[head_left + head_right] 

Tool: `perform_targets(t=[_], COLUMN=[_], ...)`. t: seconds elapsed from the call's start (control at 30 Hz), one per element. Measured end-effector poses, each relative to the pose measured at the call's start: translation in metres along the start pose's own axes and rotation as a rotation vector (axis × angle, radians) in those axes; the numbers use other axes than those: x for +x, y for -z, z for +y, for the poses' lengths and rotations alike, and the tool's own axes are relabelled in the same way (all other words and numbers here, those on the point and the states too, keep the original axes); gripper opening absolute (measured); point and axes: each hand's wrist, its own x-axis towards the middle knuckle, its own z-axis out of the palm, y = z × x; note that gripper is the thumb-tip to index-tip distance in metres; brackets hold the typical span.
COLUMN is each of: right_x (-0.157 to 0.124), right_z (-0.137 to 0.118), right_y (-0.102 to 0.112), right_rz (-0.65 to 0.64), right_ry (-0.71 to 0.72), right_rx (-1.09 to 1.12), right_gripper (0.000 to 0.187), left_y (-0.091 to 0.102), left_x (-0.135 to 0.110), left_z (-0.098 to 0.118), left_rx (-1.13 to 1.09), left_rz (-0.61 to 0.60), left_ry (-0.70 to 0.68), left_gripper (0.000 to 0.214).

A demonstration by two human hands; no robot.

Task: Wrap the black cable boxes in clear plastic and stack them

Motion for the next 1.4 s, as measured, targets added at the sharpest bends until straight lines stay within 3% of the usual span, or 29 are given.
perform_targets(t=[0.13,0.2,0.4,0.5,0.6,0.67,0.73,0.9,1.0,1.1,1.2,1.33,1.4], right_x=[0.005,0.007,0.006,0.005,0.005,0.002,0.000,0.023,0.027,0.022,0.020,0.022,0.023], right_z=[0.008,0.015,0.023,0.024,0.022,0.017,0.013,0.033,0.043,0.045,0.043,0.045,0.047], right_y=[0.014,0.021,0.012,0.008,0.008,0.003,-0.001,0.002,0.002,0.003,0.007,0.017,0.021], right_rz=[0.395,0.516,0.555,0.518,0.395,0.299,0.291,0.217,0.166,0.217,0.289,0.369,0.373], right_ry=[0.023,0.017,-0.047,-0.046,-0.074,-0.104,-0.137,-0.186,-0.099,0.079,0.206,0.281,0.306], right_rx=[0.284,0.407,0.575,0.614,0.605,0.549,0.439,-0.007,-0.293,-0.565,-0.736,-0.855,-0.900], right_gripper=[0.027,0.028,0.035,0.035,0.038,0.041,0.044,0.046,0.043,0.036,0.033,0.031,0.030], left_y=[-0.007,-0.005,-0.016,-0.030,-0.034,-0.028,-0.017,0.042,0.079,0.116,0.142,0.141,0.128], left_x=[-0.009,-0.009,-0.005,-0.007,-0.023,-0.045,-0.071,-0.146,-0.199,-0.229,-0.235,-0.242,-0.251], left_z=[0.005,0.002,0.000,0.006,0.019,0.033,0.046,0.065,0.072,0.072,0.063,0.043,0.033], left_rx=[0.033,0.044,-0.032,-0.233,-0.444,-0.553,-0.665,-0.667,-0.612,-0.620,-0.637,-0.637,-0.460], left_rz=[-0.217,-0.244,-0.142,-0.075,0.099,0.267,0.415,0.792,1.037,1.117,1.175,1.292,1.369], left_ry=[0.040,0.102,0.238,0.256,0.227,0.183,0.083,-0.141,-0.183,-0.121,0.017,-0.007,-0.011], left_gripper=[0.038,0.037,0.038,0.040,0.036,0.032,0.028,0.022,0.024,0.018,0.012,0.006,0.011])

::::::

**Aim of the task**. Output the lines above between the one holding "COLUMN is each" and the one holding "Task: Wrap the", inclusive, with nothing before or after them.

**Solution to this task**.
COLUMN is each of: right_x (-0.157 to 0.124), right_z (-0.137 to 0.118), right_y (-0.102 to 0.112), right_rz (-0.65 to 0.64), right_ry (-0.71 to 0.72), right_rx (-1.09 to 1.12), right_gripper (0.000 to 0.187), left_y (-0.091 to 0.102), left_x (-0.135 to 0.110), left_z (-0.098 to 0.118), left_rx (-1.13 to 1.09), left_rz (-0.61 to 0.60), left_ry (-0.70 to 0.68), left_gripper (0.000 to 0.214).

A demonstration by two human hands; no robot.

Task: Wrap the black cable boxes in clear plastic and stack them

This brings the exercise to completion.